Richie Benaud added his voice to calls for Bangladesh and Zimbabwe to be dropped from senior international cricket


Richie Benaud: joins the calls for Bangladesh and Zimbabwe not to play Tests © Getty Images
Richie Benaud added his voice, on Sunday, to calls for Bangladesh and Zimbabwe to be dropped from senior international cricket. Benaud, currently in England where he is commentating for broadcaster Channel 4, made his comments after witnessing Bangladesh's innings and 261-run defeat in the first Test at Lord's.
The match, Bangladesh's first Test in England, finished before lunch on the third day with Benaud labelling it an "absolute shambles". Benaud, writing in the News of the World, was adamant that the presence of Bangladesh - whose only win in 37 Tests has come against fellow strugglers Zimbabwe - was neither good for the game as a whole or for the teams themselves.
Benaud said: "After witnessing this two-and-a-bit day farce at Lord's, I am convinced our game's governing body - the ICC - must make a firm and swift decision, They must remove Bangladesh and Zimbabwe from full-time international cricket until their ability and infrastructure warrant their re-inclusion.
He added: "Both teams need to be put on hold for the good of cricket.
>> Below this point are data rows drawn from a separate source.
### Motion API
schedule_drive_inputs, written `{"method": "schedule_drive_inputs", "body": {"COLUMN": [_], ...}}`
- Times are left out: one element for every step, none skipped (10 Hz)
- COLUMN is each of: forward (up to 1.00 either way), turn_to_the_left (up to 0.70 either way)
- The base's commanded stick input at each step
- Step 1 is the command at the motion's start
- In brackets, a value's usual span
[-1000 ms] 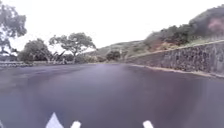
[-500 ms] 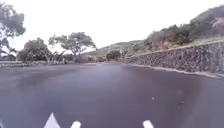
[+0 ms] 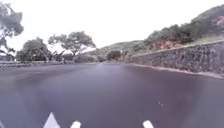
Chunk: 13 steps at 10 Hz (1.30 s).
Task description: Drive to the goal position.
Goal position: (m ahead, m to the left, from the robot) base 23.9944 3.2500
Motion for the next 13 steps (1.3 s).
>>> {"method": "schedule_drive_inputs", "body": {"forward": [0.7,0.7,0.7,0.7,0.7,0.7,0.7,0.7,0.7,0.7,0.7,0.7,0.7], "turn_to_the_left": [0.0,0.0,0.0,0.0,0.0,0.0,0.0,0.0,0.0,0.0,0.0,0.0,0.0]}}
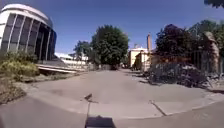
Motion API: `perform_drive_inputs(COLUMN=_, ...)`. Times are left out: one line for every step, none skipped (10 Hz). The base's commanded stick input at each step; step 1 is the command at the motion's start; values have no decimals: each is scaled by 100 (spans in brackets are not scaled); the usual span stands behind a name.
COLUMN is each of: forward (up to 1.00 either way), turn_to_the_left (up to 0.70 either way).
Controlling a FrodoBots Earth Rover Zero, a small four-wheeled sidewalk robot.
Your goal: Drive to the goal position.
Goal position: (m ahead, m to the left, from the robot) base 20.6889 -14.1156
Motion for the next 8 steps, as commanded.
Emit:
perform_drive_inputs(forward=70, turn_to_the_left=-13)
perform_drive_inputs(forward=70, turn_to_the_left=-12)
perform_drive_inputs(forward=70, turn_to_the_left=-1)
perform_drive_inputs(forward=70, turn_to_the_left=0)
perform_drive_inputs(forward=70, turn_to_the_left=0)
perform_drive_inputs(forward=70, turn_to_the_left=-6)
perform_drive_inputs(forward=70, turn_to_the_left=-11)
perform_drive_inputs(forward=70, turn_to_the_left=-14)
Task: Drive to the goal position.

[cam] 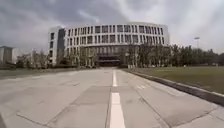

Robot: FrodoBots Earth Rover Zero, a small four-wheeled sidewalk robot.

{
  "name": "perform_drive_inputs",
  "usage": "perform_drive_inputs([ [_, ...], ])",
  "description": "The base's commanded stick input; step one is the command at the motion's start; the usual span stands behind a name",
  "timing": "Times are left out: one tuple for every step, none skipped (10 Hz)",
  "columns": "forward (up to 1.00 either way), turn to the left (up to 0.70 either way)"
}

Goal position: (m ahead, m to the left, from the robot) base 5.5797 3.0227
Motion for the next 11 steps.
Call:
perform_drive_inputs([
  [0.7,0.0],
  [0.7,0.0],
  [0.7,0.0],
  [0.7,0.0],
  [0.7,0.0],
  [0.7,0.0],
  [0.7,0.0],
  [0.7,0.0],
  [0.7,0.0],
  [0.7,0.0],
  [0.7,0.0],
])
They are simply not good enough to be pitched against proper Test match countries. What should be done is to have both countries scheduled to play a carefully programmed series of matches against A teams and minor teams from the other eight [Test] countries and they should play against one another as well. They can undertake short tours where none of the opposition will be of international standard and we can see if they are improving, standing still or going backwards."
The ICC is due to hold its annual meetings at Lord's in June. However, it is unlikely that the standing of either Bangladesh or Zimbabwe will be on the agenda given that the governing body has repeatedly said their Test status is not up for discussion. Benaud, 74, one of cricket's best-known broadcasters, was the first player to complete the all-round double of 2,000 Test runs and 200 Test wickets. He led Australia in 28 of his 63 Tests and never lost a series as captain.